The aerospace report calls on the Harper government to beef up spending to develop space technology, diverting the money from other research programs.
It also urges Ottawa to be more aggressive in promoting Canada’s aerospace industry abroad and to negotiate co-operation agreements with emerging industry players, such as China and India.
Canada should be proud of its status as a global aerospace power, said David Emerson, the former cabinet minister who led the wide-ranging review.
The country will lose its competitive position in the industry if it sits back and doesn't invest, he warned in the two-volume report.
"Times have changed," Emerson told a news conference.
"It's fair to say that the past, and our successes in the past, cannot simply be replicated going forward," he said.
"We're going to have to change and adapt to new global realities."
Hindustan Aeronautics Ltd., an Indian state-owned company, is heavily involved in building helicopters and plans to eventually develop its own fighter planes and commercial aircraft.
Industry watcher Suzanne Benoit, CEO of Aero Montreal, notes that Hindustan hasn't gone heavily into commercial markets yet, but it's only a matter of time.
The Chinese are also developing their own industry, although it could take 15 to 20 years to catch up to global competitors.
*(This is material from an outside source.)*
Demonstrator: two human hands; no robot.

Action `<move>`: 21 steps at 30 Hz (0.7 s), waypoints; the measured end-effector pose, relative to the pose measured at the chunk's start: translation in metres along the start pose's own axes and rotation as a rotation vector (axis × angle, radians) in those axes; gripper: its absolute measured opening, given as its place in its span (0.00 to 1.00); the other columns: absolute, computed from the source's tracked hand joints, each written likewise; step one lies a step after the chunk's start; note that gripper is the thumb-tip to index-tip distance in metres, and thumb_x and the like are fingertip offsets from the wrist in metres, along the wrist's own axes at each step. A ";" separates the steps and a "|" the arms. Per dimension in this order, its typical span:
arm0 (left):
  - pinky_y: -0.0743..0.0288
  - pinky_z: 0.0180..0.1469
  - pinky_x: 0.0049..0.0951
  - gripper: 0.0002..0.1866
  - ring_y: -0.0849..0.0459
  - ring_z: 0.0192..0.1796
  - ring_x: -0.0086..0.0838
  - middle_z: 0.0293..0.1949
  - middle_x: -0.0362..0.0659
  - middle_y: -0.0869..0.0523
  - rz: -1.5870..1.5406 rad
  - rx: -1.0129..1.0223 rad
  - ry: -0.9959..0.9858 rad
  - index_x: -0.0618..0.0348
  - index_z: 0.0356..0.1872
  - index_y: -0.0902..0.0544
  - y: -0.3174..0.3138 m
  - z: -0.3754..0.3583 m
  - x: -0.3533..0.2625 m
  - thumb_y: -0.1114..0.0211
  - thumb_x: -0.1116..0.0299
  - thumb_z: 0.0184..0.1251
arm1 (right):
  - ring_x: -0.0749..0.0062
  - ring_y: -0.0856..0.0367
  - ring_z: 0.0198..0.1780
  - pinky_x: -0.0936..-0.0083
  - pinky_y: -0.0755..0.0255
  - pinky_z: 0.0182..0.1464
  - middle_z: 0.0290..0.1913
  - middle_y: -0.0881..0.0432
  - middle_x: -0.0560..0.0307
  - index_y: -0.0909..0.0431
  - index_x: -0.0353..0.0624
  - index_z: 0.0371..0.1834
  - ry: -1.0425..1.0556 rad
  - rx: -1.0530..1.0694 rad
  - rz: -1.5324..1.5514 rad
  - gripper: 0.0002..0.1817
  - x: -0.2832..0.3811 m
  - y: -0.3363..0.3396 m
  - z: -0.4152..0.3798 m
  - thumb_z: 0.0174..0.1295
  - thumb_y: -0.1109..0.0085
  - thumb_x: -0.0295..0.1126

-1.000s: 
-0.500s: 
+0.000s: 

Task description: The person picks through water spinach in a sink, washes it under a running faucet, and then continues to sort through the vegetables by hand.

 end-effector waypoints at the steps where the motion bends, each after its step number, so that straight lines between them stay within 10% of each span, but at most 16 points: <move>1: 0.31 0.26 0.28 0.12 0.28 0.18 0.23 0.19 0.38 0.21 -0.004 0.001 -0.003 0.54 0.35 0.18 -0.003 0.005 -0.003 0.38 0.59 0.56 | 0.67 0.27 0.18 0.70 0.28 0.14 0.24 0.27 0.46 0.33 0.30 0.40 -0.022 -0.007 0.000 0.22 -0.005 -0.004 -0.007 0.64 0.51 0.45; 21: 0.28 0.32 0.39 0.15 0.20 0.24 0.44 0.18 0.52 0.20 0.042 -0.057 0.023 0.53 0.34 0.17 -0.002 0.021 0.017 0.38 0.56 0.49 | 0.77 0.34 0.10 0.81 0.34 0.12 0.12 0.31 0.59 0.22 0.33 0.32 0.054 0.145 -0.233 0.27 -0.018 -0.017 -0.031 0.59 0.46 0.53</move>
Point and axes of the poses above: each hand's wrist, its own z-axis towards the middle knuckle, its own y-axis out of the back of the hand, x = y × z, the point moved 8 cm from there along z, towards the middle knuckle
To maintain Canada's stature in the market, Emerson says the prime minister needs to sell new technologies abroad and use his position to make aerospace a top government priority.
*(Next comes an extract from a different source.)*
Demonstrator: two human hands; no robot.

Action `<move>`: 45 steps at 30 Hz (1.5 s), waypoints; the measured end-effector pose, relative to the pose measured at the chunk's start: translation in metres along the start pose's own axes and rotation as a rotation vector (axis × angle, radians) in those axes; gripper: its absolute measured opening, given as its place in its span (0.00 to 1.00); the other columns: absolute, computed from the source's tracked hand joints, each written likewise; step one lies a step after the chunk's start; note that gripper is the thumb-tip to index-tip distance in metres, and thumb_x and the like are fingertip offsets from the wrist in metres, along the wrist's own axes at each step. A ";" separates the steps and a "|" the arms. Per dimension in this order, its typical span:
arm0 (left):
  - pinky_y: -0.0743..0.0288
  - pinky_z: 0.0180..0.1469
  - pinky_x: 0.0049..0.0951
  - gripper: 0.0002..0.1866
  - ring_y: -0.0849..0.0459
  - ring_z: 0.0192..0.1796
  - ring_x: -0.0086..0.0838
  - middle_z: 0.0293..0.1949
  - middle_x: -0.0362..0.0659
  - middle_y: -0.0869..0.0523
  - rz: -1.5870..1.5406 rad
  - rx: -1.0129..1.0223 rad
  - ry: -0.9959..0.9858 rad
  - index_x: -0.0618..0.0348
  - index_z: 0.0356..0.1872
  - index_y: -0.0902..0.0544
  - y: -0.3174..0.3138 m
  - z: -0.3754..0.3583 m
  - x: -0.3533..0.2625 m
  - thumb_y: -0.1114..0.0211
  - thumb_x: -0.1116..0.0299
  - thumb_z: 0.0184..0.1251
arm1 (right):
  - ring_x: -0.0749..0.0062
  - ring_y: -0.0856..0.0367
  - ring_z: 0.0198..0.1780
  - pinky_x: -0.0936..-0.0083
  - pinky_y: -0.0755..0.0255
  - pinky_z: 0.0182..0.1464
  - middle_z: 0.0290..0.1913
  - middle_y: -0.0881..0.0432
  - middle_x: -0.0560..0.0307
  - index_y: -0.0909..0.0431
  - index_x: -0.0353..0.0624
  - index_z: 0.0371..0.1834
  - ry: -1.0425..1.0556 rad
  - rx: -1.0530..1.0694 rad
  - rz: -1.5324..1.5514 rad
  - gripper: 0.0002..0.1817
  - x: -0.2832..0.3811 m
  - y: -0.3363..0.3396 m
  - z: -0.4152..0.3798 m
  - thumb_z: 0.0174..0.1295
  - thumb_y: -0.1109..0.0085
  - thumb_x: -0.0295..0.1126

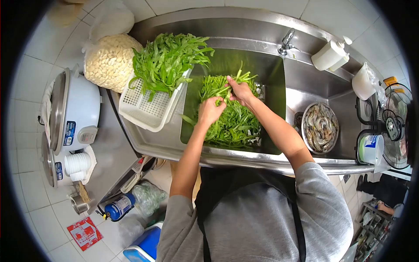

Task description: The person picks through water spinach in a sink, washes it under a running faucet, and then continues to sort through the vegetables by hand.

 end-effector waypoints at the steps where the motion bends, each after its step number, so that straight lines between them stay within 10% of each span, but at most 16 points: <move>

"Presidents, prime ministers and senior officials around the world help open doors for their nations’ aerospace firms by highlighting those firms’ strengths and successes" says Emerson.
"The right combination of business acumen, cutting-edge research, and government policies will allow Canada to remain an aerospace power for decades to come."
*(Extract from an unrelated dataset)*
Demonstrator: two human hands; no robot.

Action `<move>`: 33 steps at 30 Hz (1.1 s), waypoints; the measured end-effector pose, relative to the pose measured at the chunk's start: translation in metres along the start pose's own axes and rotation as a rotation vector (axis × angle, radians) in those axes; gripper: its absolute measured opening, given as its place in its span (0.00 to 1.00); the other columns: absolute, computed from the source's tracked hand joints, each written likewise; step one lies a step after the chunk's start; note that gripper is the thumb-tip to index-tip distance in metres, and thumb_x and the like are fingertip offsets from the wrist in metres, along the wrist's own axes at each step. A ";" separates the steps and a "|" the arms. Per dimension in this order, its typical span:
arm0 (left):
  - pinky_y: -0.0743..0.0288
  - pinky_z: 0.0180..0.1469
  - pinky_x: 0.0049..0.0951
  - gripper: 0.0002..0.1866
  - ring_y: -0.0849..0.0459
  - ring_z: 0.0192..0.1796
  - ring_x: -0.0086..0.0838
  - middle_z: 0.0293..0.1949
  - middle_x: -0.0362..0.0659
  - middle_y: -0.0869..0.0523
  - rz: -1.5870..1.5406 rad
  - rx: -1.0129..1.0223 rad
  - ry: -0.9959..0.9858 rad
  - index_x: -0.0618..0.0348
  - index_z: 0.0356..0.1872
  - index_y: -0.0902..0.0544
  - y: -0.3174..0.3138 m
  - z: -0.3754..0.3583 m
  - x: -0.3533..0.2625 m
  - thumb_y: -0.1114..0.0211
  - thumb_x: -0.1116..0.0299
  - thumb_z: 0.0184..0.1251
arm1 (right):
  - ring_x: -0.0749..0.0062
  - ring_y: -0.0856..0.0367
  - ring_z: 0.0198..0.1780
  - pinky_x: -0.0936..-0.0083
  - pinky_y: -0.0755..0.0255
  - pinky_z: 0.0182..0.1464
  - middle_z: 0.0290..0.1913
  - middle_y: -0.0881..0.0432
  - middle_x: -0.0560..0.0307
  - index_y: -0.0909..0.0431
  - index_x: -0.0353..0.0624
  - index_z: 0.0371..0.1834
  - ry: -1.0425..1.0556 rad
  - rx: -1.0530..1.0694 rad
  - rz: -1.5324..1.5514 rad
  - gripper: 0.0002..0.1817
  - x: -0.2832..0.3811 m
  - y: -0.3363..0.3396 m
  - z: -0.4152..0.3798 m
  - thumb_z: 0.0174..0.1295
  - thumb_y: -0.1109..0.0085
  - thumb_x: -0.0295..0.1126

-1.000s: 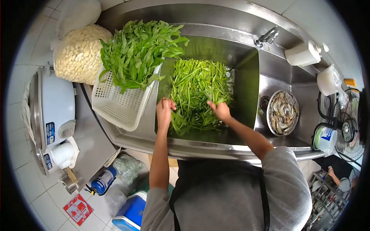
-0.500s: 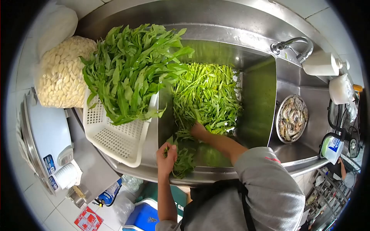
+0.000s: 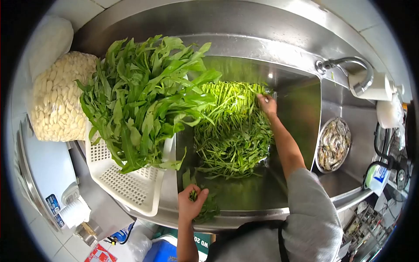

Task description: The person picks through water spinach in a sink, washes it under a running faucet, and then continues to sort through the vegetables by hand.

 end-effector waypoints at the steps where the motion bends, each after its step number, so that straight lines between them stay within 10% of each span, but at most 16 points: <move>1: 0.36 0.28 0.21 0.13 0.33 0.23 0.20 0.18 0.40 0.27 -0.002 -0.014 -0.002 0.63 0.21 0.28 -0.002 0.005 -0.001 0.34 0.68 0.53 | 0.56 0.26 0.55 0.68 0.35 0.57 0.52 0.25 0.40 0.29 0.32 0.53 -0.108 -0.045 0.131 0.39 -0.035 -0.006 0.016 0.54 0.46 0.60; 7: 0.31 0.53 0.39 0.31 0.24 0.54 0.47 0.49 0.55 0.21 0.370 0.225 0.124 0.63 0.52 0.28 -0.080 0.099 0.002 0.41 0.46 0.58 | 0.55 0.51 0.70 0.65 0.55 0.68 0.69 0.47 0.43 0.48 0.35 0.67 -0.320 0.129 0.135 0.48 -0.060 -0.065 -0.006 0.57 0.64 0.68; 13: 0.32 0.53 0.48 0.52 0.26 0.54 0.53 0.52 0.65 0.27 0.359 -0.121 0.198 0.73 0.61 0.40 -0.107 0.281 0.088 0.49 0.29 0.52 | 0.55 0.49 0.69 0.67 0.55 0.68 0.68 0.44 0.44 0.46 0.38 0.67 -0.235 0.387 0.319 0.47 -0.065 -0.059 -0.006 0.58 0.67 0.69; 15: 0.32 0.54 0.49 0.53 0.26 0.55 0.52 0.53 0.65 0.28 0.567 -0.105 0.266 0.73 0.62 0.40 -0.108 0.318 0.126 0.50 0.27 0.51 | 0.59 0.68 0.73 0.56 0.68 0.69 0.73 0.66 0.51 0.65 0.46 0.71 -0.417 0.439 0.508 0.53 -0.107 -0.082 0.002 0.52 0.74 0.75; 17: 0.36 0.58 0.49 0.54 0.31 0.60 0.49 0.58 0.61 0.32 0.351 0.310 0.432 0.70 0.63 0.43 -0.129 0.313 0.120 0.52 0.26 0.50 | 0.53 0.60 0.72 0.47 0.61 0.67 0.72 0.61 0.46 0.61 0.41 0.71 -0.559 0.394 0.513 0.53 -0.059 -0.075 -0.017 0.53 0.72 0.74; 20: 0.40 0.62 0.47 0.53 0.36 0.64 0.45 0.63 0.57 0.37 0.268 0.281 0.441 0.70 0.65 0.46 -0.135 0.315 0.138 0.54 0.28 0.53 | 0.52 0.66 0.73 0.42 0.66 0.66 0.72 0.65 0.45 0.65 0.49 0.71 -0.367 0.750 0.356 0.56 -0.007 -0.116 -0.020 0.47 0.72 0.78; 22: 0.42 0.64 0.44 0.46 0.39 0.65 0.43 0.66 0.54 0.42 0.245 0.190 0.683 0.64 0.66 0.48 -0.133 0.336 0.266 0.49 0.36 0.59 | 0.50 0.68 0.72 0.38 0.68 0.65 0.72 0.65 0.46 0.63 0.48 0.71 -0.438 0.806 0.329 0.57 0.018 -0.130 -0.030 0.46 0.71 0.79; 24: 0.40 0.63 0.42 0.41 0.38 0.65 0.42 0.66 0.53 0.44 -0.370 0.266 0.414 0.58 0.68 0.48 -0.141 0.342 0.286 0.42 0.47 0.61 | 0.49 0.67 0.72 0.42 0.68 0.67 0.72 0.65 0.46 0.59 0.47 0.71 -0.344 0.812 0.308 0.57 0.025 -0.140 -0.024 0.46 0.68 0.78; 26: 0.38 0.62 0.39 0.37 0.37 0.64 0.40 0.66 0.49 0.42 0.159 0.303 0.659 0.53 0.68 0.47 -0.136 0.336 0.308 0.39 0.58 0.61 | 0.52 0.66 0.73 0.50 0.62 0.69 0.72 0.63 0.44 0.58 0.46 0.71 -0.408 0.886 0.202 0.56 0.026 -0.130 -0.033 0.47 0.65 0.77; 29: 0.34 0.55 0.38 0.21 0.30 0.52 0.34 0.56 0.46 0.30 -1.046 0.073 0.281 0.61 0.58 0.33 -0.169 0.352 0.362 0.50 0.61 0.69 | 0.53 0.45 0.67 0.59 0.45 0.65 0.68 0.47 0.41 0.51 0.42 0.69 -0.313 0.817 0.138 0.52 0.022 -0.113 -0.025 0.49 0.57 0.71; 32: 0.36 0.61 0.38 0.26 0.36 0.63 0.37 0.64 0.45 0.36 -0.964 0.119 0.696 0.55 0.62 0.36 -0.178 0.320 0.500 0.42 0.62 0.64 | 0.59 0.28 0.57 0.67 0.35 0.59 0.55 0.27 0.44 0.36 0.38 0.61 -0.048 0.810 0.295 0.44 0.091 -0.075 -0.038 0.47 0.37 0.58; 33: 0.36 0.61 0.38 0.26 0.35 0.63 0.36 0.64 0.45 0.36 -0.969 0.083 0.671 0.55 0.62 0.36 -0.188 0.310 0.464 0.42 0.62 0.64 | 0.59 0.28 0.57 0.66 0.36 0.60 0.55 0.26 0.44 0.36 0.38 0.61 0.055 0.810 0.258 0.45 0.118 -0.063 -0.042 0.45 0.35 0.58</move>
Point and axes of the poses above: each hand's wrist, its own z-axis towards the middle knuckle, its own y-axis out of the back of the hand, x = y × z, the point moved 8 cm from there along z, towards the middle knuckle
Canada is currently home to the world's fifth-largest aerospace industry by a measure of gross domestic product.
The review recommends that Ottawa spend $10 million in each of the next three years to bolster the work of the Canadian Space Agency.
The money, says Emerson, can be found within the current budget of the Strategic Aerospace and Defence Initiative.
The report, divided into two categories, makes 17 recommendations for supporting the country’s aerospace sector and eight for its space industry.
One controversial recommendation is a call for a loosening of export controls on sensitive technologies, which carries with it the potential for leaks of intellectual property that could upset Canada's key aerospace partner, the United States. Such a move, if handled badly, could also threaten national security.
Those controls, however, may be "unduly sweeping and rigid," the review, said. This could lead to the loss of business to companies from countries with more balanced export-control regimes that are able to sell to Russia, China and elsewhere.
Canada's space program must also be reinvigorated, said the second-volume of the report, suggesting that the Harper government doesn't always recognize the importance of space technologies and their benefits, particularly for national security and the broader economy.
"Over the last decade, the Canadian space program has foundered," said Emerson.
"There's been some lack of clarity around priorities and an uneven performance in the implementation of projects," he added.
"This cannot continue."
The report recommends that the Canadian Space Agency's core funding be stabilized over a 10-year period.
The agency's budget for 2011-2012 was $442.3 million.
As well, the review recommended that the government allow for "space-related commercial activity" where it's safe to do so, including exploration projects and space tourism.